According to the report:

“The million people who talked about crypto resulted in 2.4 million total crypto mentions (an average of 1.8 million) and 6.9 billion interactions (an average of 4.6 billion) on social platforms. . This uptick in conversation correlates with volatile price action across a spectrum of cryptocurrencies.”

The liquidity crisis rocking FTX, one of the major crypto exchanges, has sent shockwaves through the market. For example, the crypto market capitalization fell below $900 billion for the first time since January 2021 when news of the FTX problems hit the airwaves, Blockchain.News reported.
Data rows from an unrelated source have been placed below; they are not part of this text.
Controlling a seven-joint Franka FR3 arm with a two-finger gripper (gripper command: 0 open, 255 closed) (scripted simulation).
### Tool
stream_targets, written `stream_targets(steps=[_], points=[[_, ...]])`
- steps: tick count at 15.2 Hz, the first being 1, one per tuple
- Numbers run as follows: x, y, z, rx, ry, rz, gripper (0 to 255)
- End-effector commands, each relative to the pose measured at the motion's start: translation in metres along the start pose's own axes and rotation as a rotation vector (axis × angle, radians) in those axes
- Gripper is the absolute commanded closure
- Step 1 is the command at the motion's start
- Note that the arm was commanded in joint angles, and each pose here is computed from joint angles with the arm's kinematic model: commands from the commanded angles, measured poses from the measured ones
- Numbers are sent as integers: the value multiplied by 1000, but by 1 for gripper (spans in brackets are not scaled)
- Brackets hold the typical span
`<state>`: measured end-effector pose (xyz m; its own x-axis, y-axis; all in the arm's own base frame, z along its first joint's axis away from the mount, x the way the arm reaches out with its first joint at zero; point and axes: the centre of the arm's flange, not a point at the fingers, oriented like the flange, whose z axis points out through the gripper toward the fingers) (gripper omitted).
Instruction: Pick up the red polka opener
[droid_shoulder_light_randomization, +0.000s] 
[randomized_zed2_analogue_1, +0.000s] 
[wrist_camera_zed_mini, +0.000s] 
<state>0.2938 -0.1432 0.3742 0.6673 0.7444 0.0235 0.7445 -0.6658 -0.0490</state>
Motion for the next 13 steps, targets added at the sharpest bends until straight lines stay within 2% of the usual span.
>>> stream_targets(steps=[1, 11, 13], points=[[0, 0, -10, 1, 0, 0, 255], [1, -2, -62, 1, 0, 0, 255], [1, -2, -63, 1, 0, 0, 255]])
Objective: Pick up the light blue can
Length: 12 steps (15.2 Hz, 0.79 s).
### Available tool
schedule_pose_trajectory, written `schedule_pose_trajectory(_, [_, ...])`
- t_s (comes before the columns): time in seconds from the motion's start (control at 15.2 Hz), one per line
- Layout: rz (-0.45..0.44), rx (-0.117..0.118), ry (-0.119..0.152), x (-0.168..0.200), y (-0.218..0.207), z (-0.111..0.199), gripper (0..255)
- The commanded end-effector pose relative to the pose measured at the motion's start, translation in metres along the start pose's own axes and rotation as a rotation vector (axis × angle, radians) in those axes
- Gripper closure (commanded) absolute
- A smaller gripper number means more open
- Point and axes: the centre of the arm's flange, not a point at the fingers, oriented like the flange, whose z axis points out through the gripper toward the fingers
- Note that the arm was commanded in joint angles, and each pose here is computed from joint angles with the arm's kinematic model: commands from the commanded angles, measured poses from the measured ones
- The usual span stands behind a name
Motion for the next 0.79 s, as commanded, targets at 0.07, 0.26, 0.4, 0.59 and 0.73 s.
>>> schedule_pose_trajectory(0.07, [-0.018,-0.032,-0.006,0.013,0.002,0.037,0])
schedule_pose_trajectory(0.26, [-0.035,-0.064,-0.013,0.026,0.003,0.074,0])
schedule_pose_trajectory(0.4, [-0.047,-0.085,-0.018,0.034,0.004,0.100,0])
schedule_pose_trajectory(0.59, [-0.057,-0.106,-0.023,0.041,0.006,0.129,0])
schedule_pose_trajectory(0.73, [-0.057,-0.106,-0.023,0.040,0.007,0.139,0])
The high social engagement illustrates that the FTX saga has people talking amid wild volatility activity across almost the entire crypto market, according to LunarCrush chief product officer Jon Farjo.

Farjo added:

“Since social media is the breaking news source for everything happening with FTX, we have seen a massive increase in conversations. As information is breaking at a rapid rate, it seems that everyone has a hot opinion on this. Those shots have created a lot of price movement, de-risking, and ultimately trust issues throughout the crypto market.”

Several crypto companies have collapsed, such as lenders Three Arrows Capital and Voyager. So it seems like it was a case of biting off more than they could chew. LunarCrush CEO Joe Vezzani noted:

“Conversations around FTX and crypto far exceed any other crypto-related event this year. This comes at a time when we saw Terra, Celsius, Three-arrows, and many others fail in 2022. For cryptocurrencies, this is no different than the banks failing in 2008, the only difference is that taxpayers are not required to pay the bill. . It is still a better system in development.”

With the Binance takeover deal reaching a dead end, it remains to be seen if FTX is destined for the bankruptcy route.